Reproduce only the lines below from the line containing "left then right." to the line containing "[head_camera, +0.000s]", exactly as written, with both end lines kept. Omit the pictures.

Collected data entries:
┄┄┄┄┄┄

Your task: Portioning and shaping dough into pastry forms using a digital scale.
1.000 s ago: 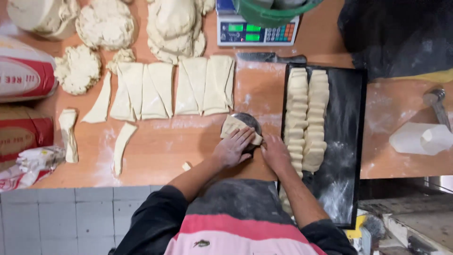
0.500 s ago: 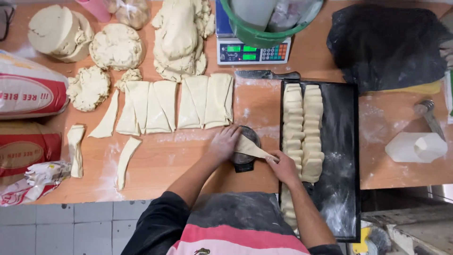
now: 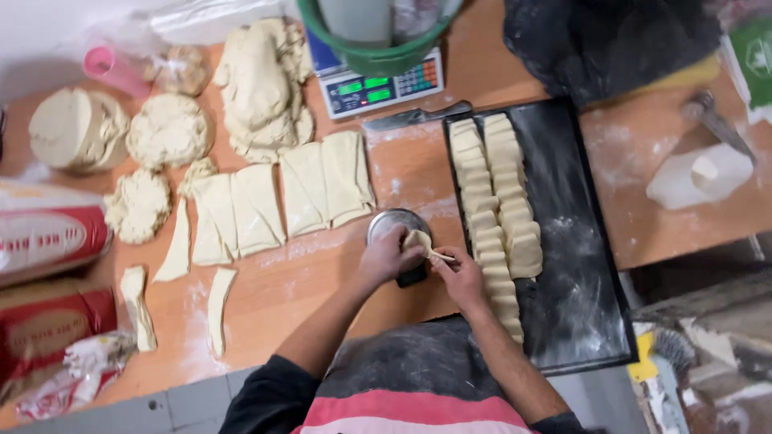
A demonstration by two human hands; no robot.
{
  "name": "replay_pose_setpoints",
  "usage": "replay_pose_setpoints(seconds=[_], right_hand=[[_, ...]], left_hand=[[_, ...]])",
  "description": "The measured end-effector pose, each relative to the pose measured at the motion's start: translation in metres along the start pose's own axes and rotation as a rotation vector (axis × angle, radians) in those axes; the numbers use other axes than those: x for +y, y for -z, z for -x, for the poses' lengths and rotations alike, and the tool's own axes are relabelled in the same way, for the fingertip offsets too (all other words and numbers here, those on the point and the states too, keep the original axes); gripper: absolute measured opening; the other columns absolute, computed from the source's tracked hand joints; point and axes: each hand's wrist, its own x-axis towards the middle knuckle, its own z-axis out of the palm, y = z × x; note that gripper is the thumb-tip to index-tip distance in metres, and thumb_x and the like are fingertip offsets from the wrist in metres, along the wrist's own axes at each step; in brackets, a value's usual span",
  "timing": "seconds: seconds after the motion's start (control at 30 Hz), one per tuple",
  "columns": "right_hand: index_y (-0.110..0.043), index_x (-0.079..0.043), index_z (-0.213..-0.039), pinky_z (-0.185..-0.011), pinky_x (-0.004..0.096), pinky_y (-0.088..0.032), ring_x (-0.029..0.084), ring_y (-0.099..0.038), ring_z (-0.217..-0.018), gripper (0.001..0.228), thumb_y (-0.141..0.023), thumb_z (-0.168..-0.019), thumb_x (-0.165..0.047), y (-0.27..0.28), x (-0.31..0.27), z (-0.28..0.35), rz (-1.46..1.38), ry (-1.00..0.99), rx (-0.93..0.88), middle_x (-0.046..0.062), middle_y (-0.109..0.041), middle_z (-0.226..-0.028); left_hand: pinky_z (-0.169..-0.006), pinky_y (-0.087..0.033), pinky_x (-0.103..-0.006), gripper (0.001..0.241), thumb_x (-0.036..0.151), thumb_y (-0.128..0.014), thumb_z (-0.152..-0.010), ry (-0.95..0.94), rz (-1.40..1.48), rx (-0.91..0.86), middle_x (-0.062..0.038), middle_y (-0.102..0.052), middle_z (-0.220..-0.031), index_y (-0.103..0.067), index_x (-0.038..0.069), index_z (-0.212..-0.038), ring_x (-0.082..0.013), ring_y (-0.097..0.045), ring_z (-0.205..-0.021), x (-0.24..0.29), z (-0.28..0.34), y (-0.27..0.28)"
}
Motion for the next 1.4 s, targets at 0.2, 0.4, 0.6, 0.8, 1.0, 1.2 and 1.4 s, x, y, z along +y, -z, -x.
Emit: replay_pose_setpoints(seconds=[0.2, 0.4, 0.6, 0.8, 1.0, 1.2, 1.4], right_hand=[[-0.055, -0.003, -0.124, -0.082, 0.032, -0.059, 0.014, -0.069, -0.100, 0.052, -0.081, -0.081, -0.015, 0.026, -0.025, 0.028, -0.040, 0.128, -0.033, 0.006, -0.068, -0.113], [-0.060, -0.001, -0.124, -0.085, 0.031, -0.055, 0.013, -0.067, -0.098, 0.035, -0.073, -0.094, -0.014, 0.088, -0.022, 0.051, -0.427, 0.034, 0.135, 0.007, -0.068, -0.109], [-0.060, -0.004, -0.125, -0.081, 0.029, -0.054, 0.012, -0.066, -0.096, 0.035, -0.071, -0.095, -0.017, 0.147, -0.003, 0.072, -0.706, -0.042, 0.395, 0.004, -0.069, -0.110], [-0.060, -0.004, -0.122, -0.082, 0.032, -0.056, 0.015, -0.069, -0.100, 0.038, -0.074, -0.092, -0.023, 0.162, 0.062, 0.057, -0.113, -0.211, 0.565, 0.005, -0.072, -0.114], [-0.058, -0.003, -0.103, -0.079, 0.047, -0.052, 0.034, -0.066, -0.085, 0.034, -0.080, -0.097, -0.029, 0.178, 0.019, 0.049, 0.636, -0.347, 0.483, 0.014, -0.064, -0.093], [-0.060, -0.009, -0.115, -0.080, 0.048, -0.054, 0.039, -0.063, -0.100, 0.040, -0.079, -0.080, -0.016, 0.170, 0.018, 0.031, 0.724, 0.354, 0.349, 0.015, -0.061, -0.110], [-0.061, -0.008, -0.109, -0.070, 0.038, -0.056, 0.024, -0.071, -0.077, 0.035, -0.081, -0.086, -0.025, 0.114, -0.044, 0.007, 0.425, 0.265, 0.329, 0.010, -0.065, -0.095]], left_hand=[[-0.076, -0.050, -0.0390, 0.048, 0.049, -0.051, -0.108, -0.065, 0.626, -0.154, -0.014, -0.065, -0.087, -0.062, 0.003, -0.098, -0.0257, -0.063, -0.082, -0.009, -0.021, -0.089], [-0.090, -0.050, -0.0327, 0.038, 0.041, -0.049, -0.106, 0.012, 0.660, -0.338, -0.007, -0.067, -0.106, -0.062, 0.008, -0.120, -0.0178, -0.061, -0.101, 0.067, -0.030, -0.097], [-0.093, -0.055, -0.0367, 0.047, 0.020, -0.069, -0.094, 0.122, 0.853, -0.795, -0.005, -0.069, -0.117, -0.055, 0.005, -0.137, -0.0197, -0.066, -0.109, 0.111, -0.064, -0.138], [-0.089, -0.057, -0.0407, 0.045, 0.021, -0.077, -0.087, -0.405, -0.079, -0.440, -0.012, -0.070, -0.116, -0.062, 0.011, -0.128, -0.0299, -0.071, -0.103, 0.145, -0.085, -0.184], [-0.087, -0.054, -0.0439, 0.045, 0.022, -0.075, -0.088, -0.610, -0.110, -0.129, -0.013, -0.063, -0.123, -0.061, 0.010, -0.129, -0.0355, -0.067, -0.104, 0.175, -0.061, -0.170], [-0.088, -0.057, -0.0398, 0.040, 0.021, -0.073, -0.092, -0.509, -0.018, -0.001, -0.011, -0.065, -0.116, -0.060, 0.012, -0.129, -0.0293, -0.068, -0.105, 0.115, -0.017, -0.119], [-0.080, -0.061, -0.0396, 0.036, 0.023, -0.069, -0.091, -0.030, -0.009, 0.159, -0.011, -0.074, -0.109, -0.066, 0.010, -0.124, -0.0267, -0.075, -0.092, -0.068, 0.081, -0.053]])
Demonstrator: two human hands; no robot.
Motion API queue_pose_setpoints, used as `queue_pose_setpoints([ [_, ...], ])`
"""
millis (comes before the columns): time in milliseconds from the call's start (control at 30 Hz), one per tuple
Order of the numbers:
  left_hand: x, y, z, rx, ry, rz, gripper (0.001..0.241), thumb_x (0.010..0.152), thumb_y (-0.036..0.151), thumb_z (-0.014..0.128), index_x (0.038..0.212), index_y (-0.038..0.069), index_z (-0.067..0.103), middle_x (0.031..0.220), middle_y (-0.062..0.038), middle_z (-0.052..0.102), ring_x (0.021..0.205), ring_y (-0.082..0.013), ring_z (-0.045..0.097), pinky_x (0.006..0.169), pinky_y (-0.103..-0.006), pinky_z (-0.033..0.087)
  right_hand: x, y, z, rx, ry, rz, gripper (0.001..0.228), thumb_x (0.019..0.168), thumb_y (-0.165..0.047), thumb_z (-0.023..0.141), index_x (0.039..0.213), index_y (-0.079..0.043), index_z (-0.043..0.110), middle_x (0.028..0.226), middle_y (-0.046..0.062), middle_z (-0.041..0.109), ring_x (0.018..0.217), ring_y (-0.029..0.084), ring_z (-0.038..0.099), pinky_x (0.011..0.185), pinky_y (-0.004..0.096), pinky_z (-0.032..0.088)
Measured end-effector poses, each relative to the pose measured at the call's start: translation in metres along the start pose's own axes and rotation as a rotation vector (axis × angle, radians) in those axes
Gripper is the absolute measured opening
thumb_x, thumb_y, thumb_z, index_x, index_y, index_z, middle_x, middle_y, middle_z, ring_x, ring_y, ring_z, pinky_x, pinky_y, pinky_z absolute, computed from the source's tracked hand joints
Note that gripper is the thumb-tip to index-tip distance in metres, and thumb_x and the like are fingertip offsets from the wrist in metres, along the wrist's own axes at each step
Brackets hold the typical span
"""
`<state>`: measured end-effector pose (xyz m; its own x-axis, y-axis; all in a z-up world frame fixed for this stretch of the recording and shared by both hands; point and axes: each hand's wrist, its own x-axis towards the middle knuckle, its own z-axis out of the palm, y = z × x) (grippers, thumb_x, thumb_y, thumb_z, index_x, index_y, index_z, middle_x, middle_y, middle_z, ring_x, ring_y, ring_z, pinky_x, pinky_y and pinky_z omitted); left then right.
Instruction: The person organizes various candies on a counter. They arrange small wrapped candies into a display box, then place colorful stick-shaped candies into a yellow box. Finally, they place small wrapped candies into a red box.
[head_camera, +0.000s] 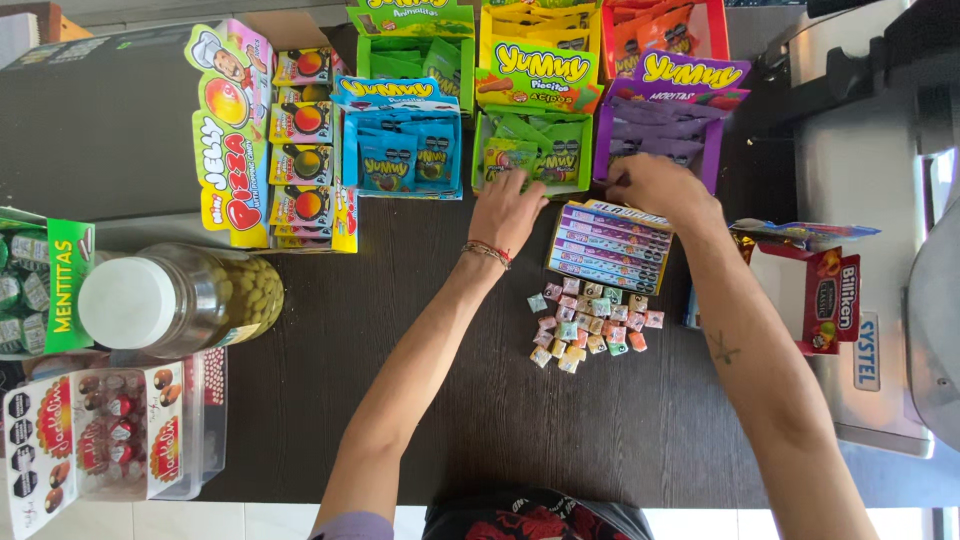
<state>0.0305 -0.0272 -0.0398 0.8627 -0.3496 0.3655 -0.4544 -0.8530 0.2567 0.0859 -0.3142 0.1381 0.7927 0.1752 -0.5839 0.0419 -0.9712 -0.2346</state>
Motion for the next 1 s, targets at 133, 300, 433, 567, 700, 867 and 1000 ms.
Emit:
queue_pose_setpoints([
  [133, 0.033, 0.011, -0.048, -0.110, 0.030, 0.045, 0.025, 0.125, 0.046, 0.082, 0.133, 0.022, 0.085, 0.129, -0.010, 0.076, 0.131, -0.0348, 0.085, 0.107, -0.0497, 0.069, -0.040, -0.012, -0.051, 0.009, -0.050, -0.096, 0.046, 0.115, -0.044, 0.085, 0.155, -0.022, 0.095, 0.151, 0.024, 0.094, 0.149, 0.058, 0.083, 0.125, 0.073, 0.065],
  [300, 0.113, -0.007, -0.125, -0.219, 0.182, -0.055, 0.028, 0.128, 0.026, 0.078, 0.147, 0.006, 0.083, 0.157, -0.027, 0.078, 0.135, -0.0428, 0.086, 0.109, -0.0550, 0.079, -0.031, 0.001, -0.118, 0.096, 0.381, -0.364, 0.039, 0.141, -0.031, 0.076, 0.138, 0.005, 0.092, 0.133, 0.027, 0.094, 0.115, 0.044, 0.089, 0.096, 0.064, 0.070],
  [433, 0.167, -0.032, -0.111, -0.033, -0.046, -0.156, 0.075, 0.117, 0.039, 0.101, 0.177, 0.013, 0.065, 0.195, -0.032, 0.045, 0.185, -0.0546, 0.041, 0.153, -0.0663, 0.045, 0.071, 0.014, -0.103, -0.407, 0.647, -0.422, 0.057, 0.124, -0.052, 0.092, 0.164, -0.012, 0.090, 0.153, 0.022, 0.091, 0.140, 0.048, 0.082, 0.110, 0.066, 0.065],
  [567, 0.197, -0.049, -0.099, 0.164, -0.275, -0.186, 0.136, 0.107, 0.082, 0.112, 0.201, 0.019, 0.037, 0.203, -0.031, 0.025, 0.190, -0.0547, 0.019, 0.157, -0.0688, 0.032, 0.113, -0.004, -0.098, -0.651, 0.413, -0.282, 0.080, 0.115, -0.067, 0.079, 0.176, -0.015, 0.080, 0.186, 0.017, 0.074, 0.181, 0.043, 0.056, 0.151, 0.074, 0.031],
  [700, 0.222, -0.049, -0.111, 0.108, -0.348, -0.168, 0.096, 0.092, 0.079, 0.115, 0.153, 0.017, 0.075, 0.125, -0.011, 0.082, 0.114, -0.0311, 0.079, 0.096, -0.0503, 0.070, 0.115, -0.031, -0.109, -0.739, 0.128, -0.067, 0.071, 0.120, -0.084, 0.069, 0.145, -0.023, 0.093, 0.134, 0.003, 0.097, 0.144, 0.033, 0.083, 0.141, 0.071, 0.045],
  [867, 0.257, -0.039, -0.137, 0.141, -0.751, -0.249, 0.080, 0.101, 0.084, 0.102, 0.151, 0.024, 0.089, 0.124, 0.000, 0.094, 0.112, -0.0298, 0.090, 0.095, -0.0517, 0.077, 0.105, -0.042, -0.121, -0.671, -0.046, -0.003, 0.067, 0.115, -0.077, 0.084, 0.147, -0.018, 0.090, 0.132, 0.009, 0.098, 0.122, 0.038, 0.092, 0.107, 0.060, 0.074],
  [1000, 0.258, -0.028, -0.163, 0.120, -0.976, -0.266, 0.069, 0.108, 0.073, 0.097, 0.150, 0.018, 0.089, 0.135, -0.003, 0.093, 0.121, -0.0325, 0.088, 0.105, -0.0537, 0.073, 0.090, -0.039, -0.125, -0.564, -0.022, -0.077, 0.059, 0.117, -0.056, 0.088, 0.170, -0.029, 0.083, 0.149, 0.009, 0.095, 0.132, 0.040, 0.090, 0.106, 0.063, 0.075],
])
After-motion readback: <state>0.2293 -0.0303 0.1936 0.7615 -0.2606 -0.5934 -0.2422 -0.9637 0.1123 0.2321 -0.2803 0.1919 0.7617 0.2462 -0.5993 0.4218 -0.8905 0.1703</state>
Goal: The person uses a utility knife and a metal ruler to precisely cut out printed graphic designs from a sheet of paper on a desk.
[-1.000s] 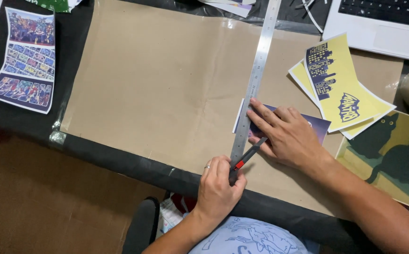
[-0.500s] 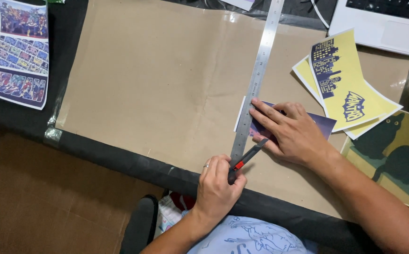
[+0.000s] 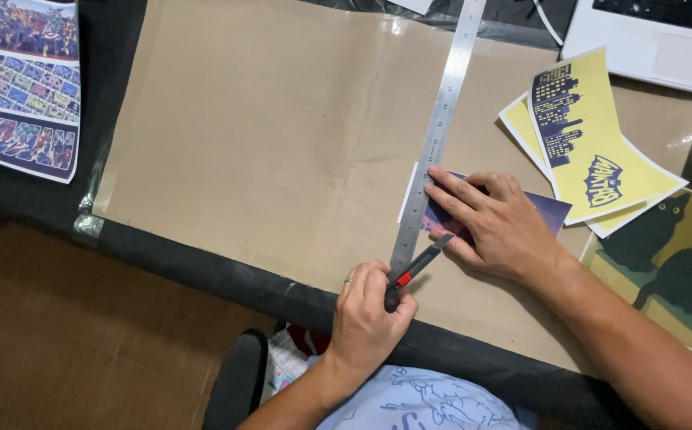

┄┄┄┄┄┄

• Solution to the exercise
`<state>`: measured end-effector pose (xyz m; its own x-axis, y-axis; all in a z-up world frame fixed for this stretch of the recording and shared by both hands; point and axes: each hand's wrist, its own x-axis towards the middle knuckle, its own z-axis out of the palm, y = z × x) (grippers, thumb_x, thumb_y, thumb_z, index_x, index_y, index_z, middle_x, middle_y, middle_z, ring_x, ring_y, ring_z, pinky_x, pinky_y and pinky_z omitted); left then right.
Instruction: The person organizes various candies on a counter. They arrange small wrapped candies into a display box, then place colorful stick-shaped candies into a yellow box. Finally, they place small wrapped candies into a red box.
[head_camera, +0.000s] 

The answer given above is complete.